My magazine writing class had a visitor tonight: Jeff Ruby, a freelance writer and Chicago Magazine's lead restaurant critic. The man, who's been writing restaurant reviews and humor columns for 17 years, told us he learned to write by keeping a journal. He wrote in it every day for seven years and, while he wasn't trying, he played, poked and prodded his style and structure and developed the talents one needs to write well during that time.

He quoted David Carr, who relayed the best journalism advice he ever got to the world in a 2013 Reddit AMA. "Keep typing until it turns into writing."

Turning a novice writer into his or her best self involves is a well-documented process. They say writing is a muscle. You have to write a lot to develop a voice on paper. You have to learn how to write even when you don't want to if you want make something in a timely manner. Advice rarely endures long enough to get anointed as cliché without also ringing at least a little bit true.
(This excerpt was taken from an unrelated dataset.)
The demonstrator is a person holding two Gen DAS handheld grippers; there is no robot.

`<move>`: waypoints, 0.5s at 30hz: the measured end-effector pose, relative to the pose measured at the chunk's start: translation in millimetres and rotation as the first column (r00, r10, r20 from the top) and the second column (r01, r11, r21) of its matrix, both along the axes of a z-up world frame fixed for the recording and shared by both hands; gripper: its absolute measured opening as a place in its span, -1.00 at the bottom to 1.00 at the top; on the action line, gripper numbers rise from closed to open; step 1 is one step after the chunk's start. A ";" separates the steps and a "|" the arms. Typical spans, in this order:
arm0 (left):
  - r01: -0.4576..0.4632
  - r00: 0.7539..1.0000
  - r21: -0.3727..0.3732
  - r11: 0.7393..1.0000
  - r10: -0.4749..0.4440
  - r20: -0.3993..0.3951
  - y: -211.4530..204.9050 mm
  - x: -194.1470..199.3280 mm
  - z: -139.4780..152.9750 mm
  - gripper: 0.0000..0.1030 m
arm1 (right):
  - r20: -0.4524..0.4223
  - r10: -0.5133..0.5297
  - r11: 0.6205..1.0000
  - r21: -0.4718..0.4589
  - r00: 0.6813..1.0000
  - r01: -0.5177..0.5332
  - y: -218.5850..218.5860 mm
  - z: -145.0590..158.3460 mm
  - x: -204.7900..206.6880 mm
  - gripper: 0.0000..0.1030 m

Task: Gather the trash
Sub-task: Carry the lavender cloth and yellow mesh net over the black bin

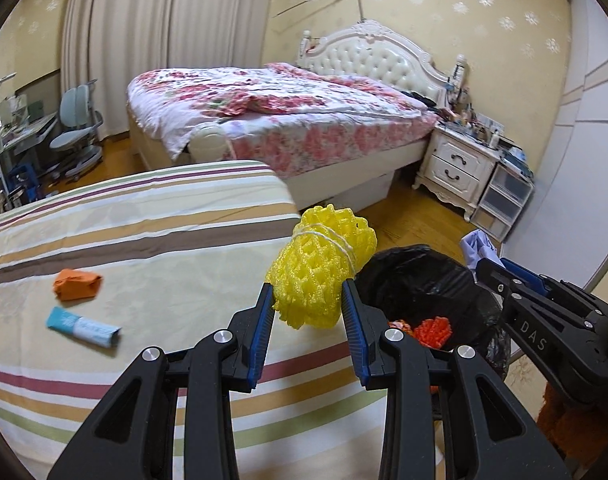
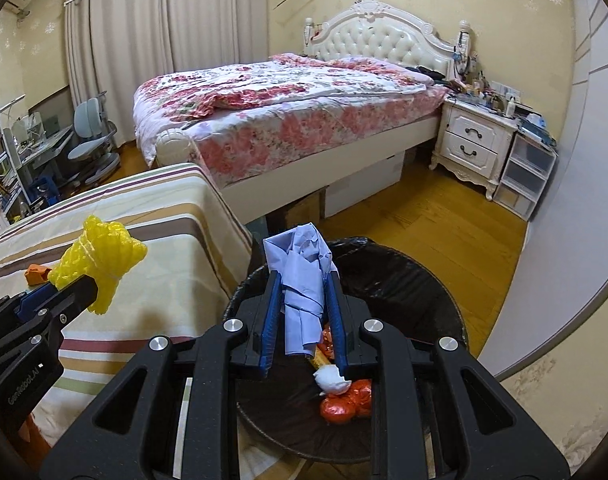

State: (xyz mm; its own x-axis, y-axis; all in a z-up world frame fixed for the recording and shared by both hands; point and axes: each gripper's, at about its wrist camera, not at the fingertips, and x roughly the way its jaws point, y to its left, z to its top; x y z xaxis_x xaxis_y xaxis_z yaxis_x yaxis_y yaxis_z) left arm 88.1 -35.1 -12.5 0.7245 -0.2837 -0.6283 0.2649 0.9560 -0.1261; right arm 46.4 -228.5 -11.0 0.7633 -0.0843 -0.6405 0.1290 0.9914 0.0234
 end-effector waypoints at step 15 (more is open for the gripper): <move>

Once upon a time that part of the journey, the time writers spend finding their way across the "gap" that Ira Glass is so famous for illuminating, could be kept a secret. It used to happen on typed pieces of paper they could throw in a trash can or shred or light on fire. Writers wrote and wrote and wrote until they couldn't help but leave their editorial fingerprints on the page. And then, when they finally published something, they knew that they were putting their best foot forward, or at least something approximating their talent and it was only once they established their greatness that their uncanonized work comes to light. Ruby didn't finish his journaling phase and spring forth a great writer —he attended college and J-School, and knew nothing about food when he first got a job writing for the dining section of Chicago Mag.— but he probably handled the worst of his growing pains in a private space.

But now we have the internet, so now the journal phase has become the blog phase and is no longer a secret item to be discarded or discovered, but a live and updating record of a writer's progress (or not). I'm not nostalgic for the time before blogs because I don't really know it. It was my blog, not my degree, that helped me land my first internship, which led to freelance work, which led me... to graduate school. Ok, career trajectory aside, my life as a writer began on a blog that was most assuredly littered with typos and hackneyed writing, so why do I care so much about making mistakes now?
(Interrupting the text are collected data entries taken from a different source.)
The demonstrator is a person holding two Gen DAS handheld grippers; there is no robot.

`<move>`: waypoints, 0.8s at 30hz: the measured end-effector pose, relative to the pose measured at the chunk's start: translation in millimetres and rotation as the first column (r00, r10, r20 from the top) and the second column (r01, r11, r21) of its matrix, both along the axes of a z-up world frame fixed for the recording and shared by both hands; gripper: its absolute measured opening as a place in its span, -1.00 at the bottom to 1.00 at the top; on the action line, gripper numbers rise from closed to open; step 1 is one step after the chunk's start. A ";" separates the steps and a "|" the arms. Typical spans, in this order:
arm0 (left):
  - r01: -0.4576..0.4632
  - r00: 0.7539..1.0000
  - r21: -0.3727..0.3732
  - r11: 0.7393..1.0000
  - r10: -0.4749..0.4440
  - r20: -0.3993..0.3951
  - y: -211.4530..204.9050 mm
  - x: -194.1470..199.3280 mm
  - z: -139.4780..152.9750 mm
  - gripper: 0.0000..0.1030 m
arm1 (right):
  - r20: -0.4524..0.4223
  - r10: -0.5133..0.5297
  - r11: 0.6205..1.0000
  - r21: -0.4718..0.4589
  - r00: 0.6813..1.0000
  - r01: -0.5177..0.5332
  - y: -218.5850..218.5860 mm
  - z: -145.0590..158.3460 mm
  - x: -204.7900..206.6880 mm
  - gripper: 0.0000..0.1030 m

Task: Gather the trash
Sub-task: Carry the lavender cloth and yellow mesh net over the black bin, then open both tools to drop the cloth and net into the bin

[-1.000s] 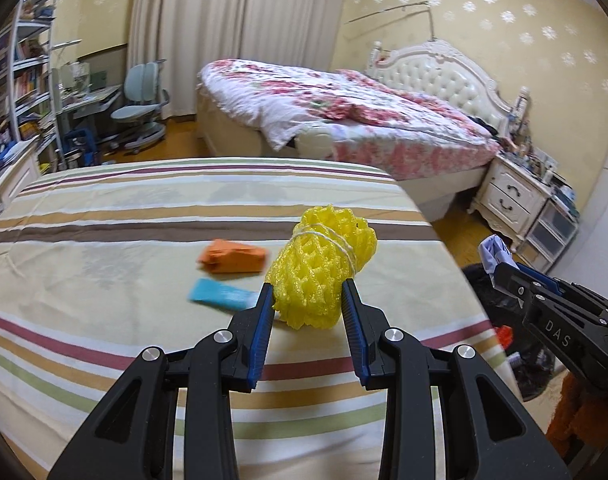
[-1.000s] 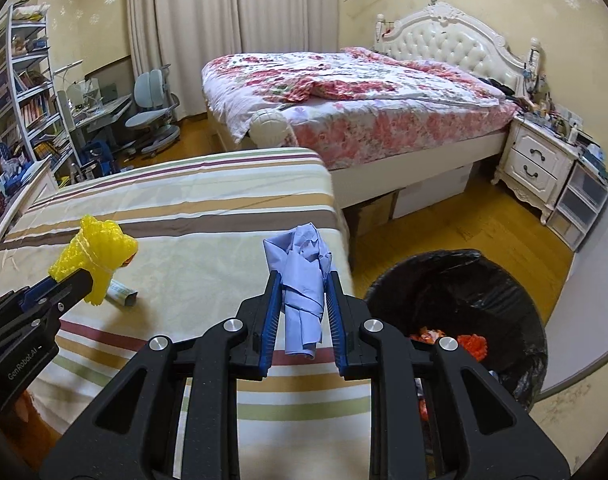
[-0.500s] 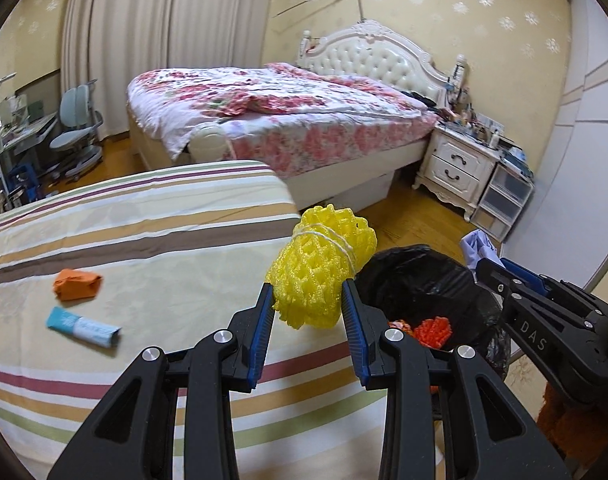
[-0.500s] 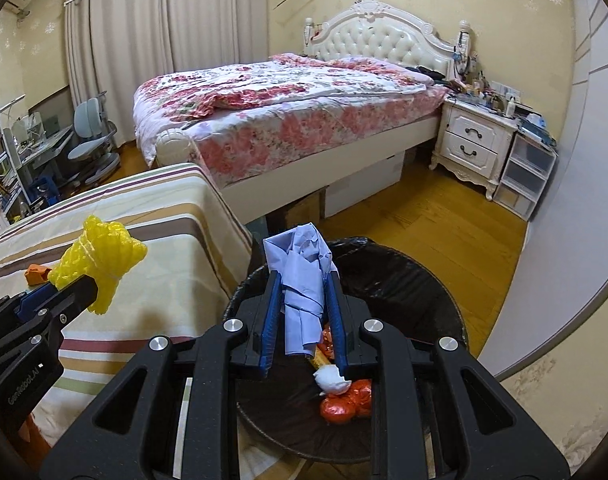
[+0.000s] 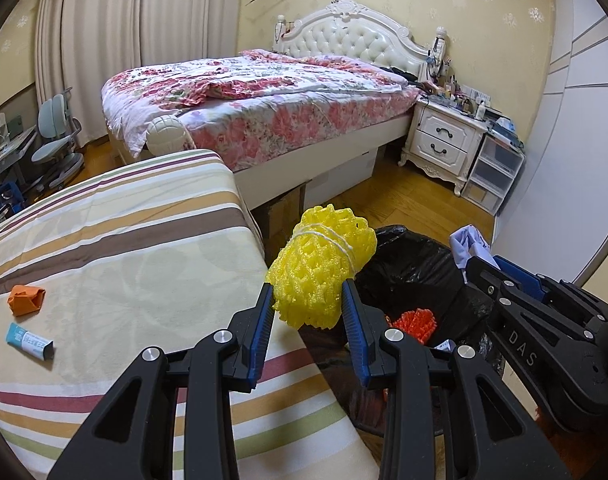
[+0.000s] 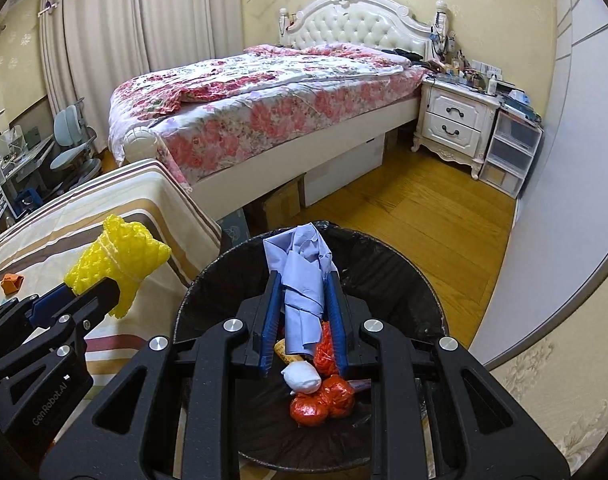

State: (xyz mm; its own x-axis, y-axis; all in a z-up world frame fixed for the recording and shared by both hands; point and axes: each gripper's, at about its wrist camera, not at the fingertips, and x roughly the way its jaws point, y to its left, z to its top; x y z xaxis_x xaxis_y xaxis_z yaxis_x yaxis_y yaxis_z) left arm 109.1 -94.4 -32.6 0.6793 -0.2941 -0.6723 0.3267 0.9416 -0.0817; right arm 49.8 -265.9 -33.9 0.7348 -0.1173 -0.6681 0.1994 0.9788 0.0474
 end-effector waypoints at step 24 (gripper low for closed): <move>-0.036 0.999 0.038 0.999 0.037 -0.017 -5.2 4.7 -9.2 0.25 | -0.022 -0.052 0.999 0.009 0.998 0.052 -16.8 -12.3 1.4 -0.22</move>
State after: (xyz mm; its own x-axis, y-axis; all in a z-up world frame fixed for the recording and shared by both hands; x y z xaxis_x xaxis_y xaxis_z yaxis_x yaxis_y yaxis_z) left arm 113.8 -99.6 -41.7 0.6770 -0.2433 -0.6947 0.2910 0.9554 -0.0510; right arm 51.2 -282.7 -46.2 0.7130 -0.1484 -0.6853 0.2510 0.9666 0.0519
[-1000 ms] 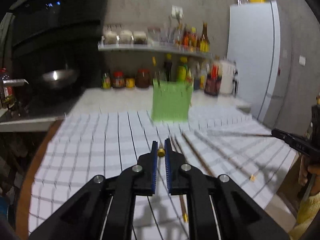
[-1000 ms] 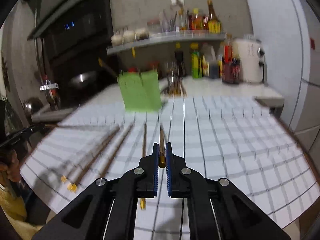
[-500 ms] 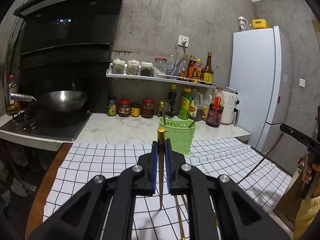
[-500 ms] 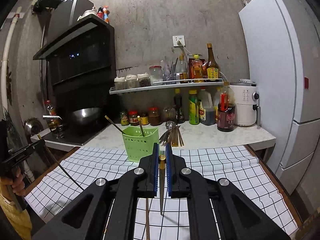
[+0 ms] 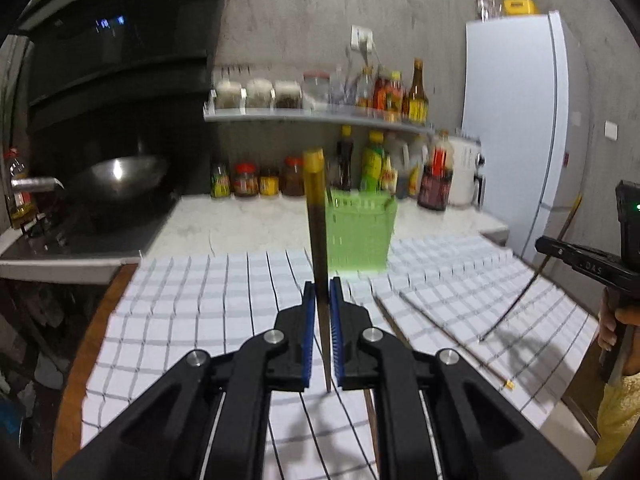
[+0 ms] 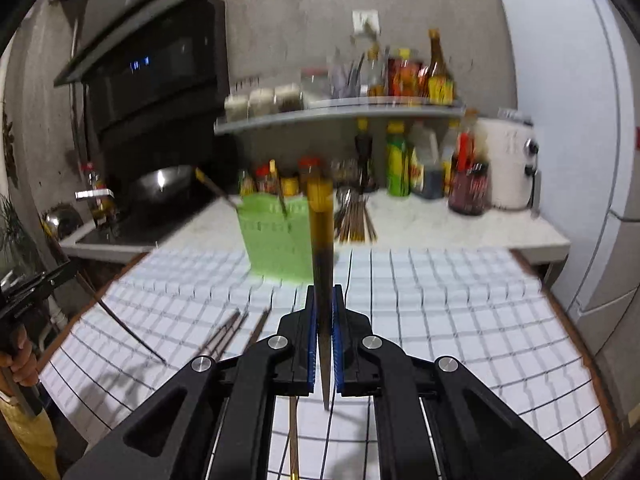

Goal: Organize utensils
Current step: 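Raise the left tool's chopstick into the green holder while the right tool inserts its own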

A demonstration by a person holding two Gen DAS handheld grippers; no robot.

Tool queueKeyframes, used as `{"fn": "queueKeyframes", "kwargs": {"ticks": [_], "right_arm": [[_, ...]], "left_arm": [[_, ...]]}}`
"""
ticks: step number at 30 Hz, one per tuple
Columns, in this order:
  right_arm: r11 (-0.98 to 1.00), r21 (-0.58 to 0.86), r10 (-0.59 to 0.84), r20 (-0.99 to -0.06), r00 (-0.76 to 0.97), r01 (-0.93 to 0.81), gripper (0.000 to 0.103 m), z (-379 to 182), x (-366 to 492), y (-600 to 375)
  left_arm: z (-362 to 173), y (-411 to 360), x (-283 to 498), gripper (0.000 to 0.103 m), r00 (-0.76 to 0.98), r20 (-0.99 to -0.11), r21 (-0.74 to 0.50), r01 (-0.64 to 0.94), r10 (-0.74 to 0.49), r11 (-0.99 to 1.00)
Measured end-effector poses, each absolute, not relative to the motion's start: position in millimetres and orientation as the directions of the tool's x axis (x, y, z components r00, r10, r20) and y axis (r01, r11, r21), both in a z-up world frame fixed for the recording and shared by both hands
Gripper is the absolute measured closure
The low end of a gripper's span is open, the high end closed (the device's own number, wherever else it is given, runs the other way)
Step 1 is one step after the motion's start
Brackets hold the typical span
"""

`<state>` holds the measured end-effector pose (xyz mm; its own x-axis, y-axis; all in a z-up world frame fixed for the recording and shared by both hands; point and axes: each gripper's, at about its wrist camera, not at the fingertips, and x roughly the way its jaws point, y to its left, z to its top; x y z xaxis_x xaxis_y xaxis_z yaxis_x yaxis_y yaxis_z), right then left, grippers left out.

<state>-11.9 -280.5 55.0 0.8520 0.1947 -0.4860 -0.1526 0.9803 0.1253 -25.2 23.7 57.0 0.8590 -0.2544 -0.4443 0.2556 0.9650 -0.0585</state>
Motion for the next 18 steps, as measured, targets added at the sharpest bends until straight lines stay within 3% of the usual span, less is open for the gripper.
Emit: {"fn": "queueKeyframes", "kwargs": {"ticks": [9, 15, 18], "right_arm": [[0.982, 0.098, 0.189, -0.484, 0.854, -0.161, 0.096, 56, -15, -275], [0.983, 0.08, 0.185, -0.464, 0.866, -0.166, 0.096, 70, 4, -278], [0.984, 0.067, 0.179, -0.434, 0.883, -0.167, 0.096, 84, 21, -277]], "left_arm": [[51, 28, -24, 0.096, 0.836, -0.488, -0.073, 0.246, -0.25, 0.966], [78, 24, -12, 0.096, 0.846, -0.459, -0.071, 0.27, -0.272, 0.96], [103, 15, 0, 0.096, 0.875, -0.398, -0.034, 0.286, -0.275, 0.958]]}}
I have some ideas about why I've grown weary of returning to blogging. I've started and stopped writing blogs many times over the past four or five years for a few reasons, almost all of which have been idiotic:

  • Generally speaking, a steady writing job provides enough work to sate my need to write other things.
  • I put myself on an ambitious schedule, lose pace, and decide to stop.
  • I'm too concerned with pitching and selling stories to bother with writing stuff that I can't submit.
  • I've been concerned about my image: Will people still see me as a professional writer if I spend time writing a personal blog?

You know what's funny? One of my biggest reasons for going back to school was finding a way to work on my writing in a "safe space." Some of my classwork has been published online, but ultimately I've always thought of my classwork as something separate.
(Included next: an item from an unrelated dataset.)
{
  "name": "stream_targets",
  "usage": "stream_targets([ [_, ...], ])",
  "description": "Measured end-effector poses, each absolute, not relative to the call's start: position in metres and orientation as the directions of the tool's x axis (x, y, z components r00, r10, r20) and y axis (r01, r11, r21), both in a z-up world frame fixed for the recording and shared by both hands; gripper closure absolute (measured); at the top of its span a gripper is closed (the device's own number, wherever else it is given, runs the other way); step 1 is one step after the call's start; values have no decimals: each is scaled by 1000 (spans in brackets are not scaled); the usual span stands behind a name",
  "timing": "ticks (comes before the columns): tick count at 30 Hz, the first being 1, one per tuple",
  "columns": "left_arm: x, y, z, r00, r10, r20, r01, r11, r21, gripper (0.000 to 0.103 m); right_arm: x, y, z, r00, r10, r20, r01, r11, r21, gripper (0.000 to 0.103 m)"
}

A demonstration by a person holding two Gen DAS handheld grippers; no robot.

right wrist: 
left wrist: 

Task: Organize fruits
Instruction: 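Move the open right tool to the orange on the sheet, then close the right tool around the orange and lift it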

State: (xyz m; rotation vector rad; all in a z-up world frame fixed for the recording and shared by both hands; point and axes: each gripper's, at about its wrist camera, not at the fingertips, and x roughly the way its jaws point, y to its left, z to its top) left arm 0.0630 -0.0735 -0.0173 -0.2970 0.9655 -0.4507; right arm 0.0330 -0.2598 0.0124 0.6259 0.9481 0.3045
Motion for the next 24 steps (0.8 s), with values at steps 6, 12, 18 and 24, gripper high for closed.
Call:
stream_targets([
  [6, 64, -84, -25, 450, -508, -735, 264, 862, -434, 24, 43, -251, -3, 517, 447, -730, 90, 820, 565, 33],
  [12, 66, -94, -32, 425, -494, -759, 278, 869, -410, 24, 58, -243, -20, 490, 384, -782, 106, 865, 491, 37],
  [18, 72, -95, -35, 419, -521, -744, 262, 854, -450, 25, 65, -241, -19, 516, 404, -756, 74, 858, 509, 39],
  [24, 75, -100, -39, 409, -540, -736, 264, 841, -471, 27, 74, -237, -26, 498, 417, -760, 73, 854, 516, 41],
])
As a J-School student immersed in an academic bubble, I've spent a lot of time thinking about media and found displeasure in some of the bad habits that even the best media outlets exhibit. Those thoughts would probably find their way online if I were blogging regularly, especially considering I haven't had much time for my traditional interests, video games and television. "Putting the media on trial" may seem like a fine idea now, but what happens when the bubble pops and I try diving back into the media pool and apply for positions at the very outlets I criticized?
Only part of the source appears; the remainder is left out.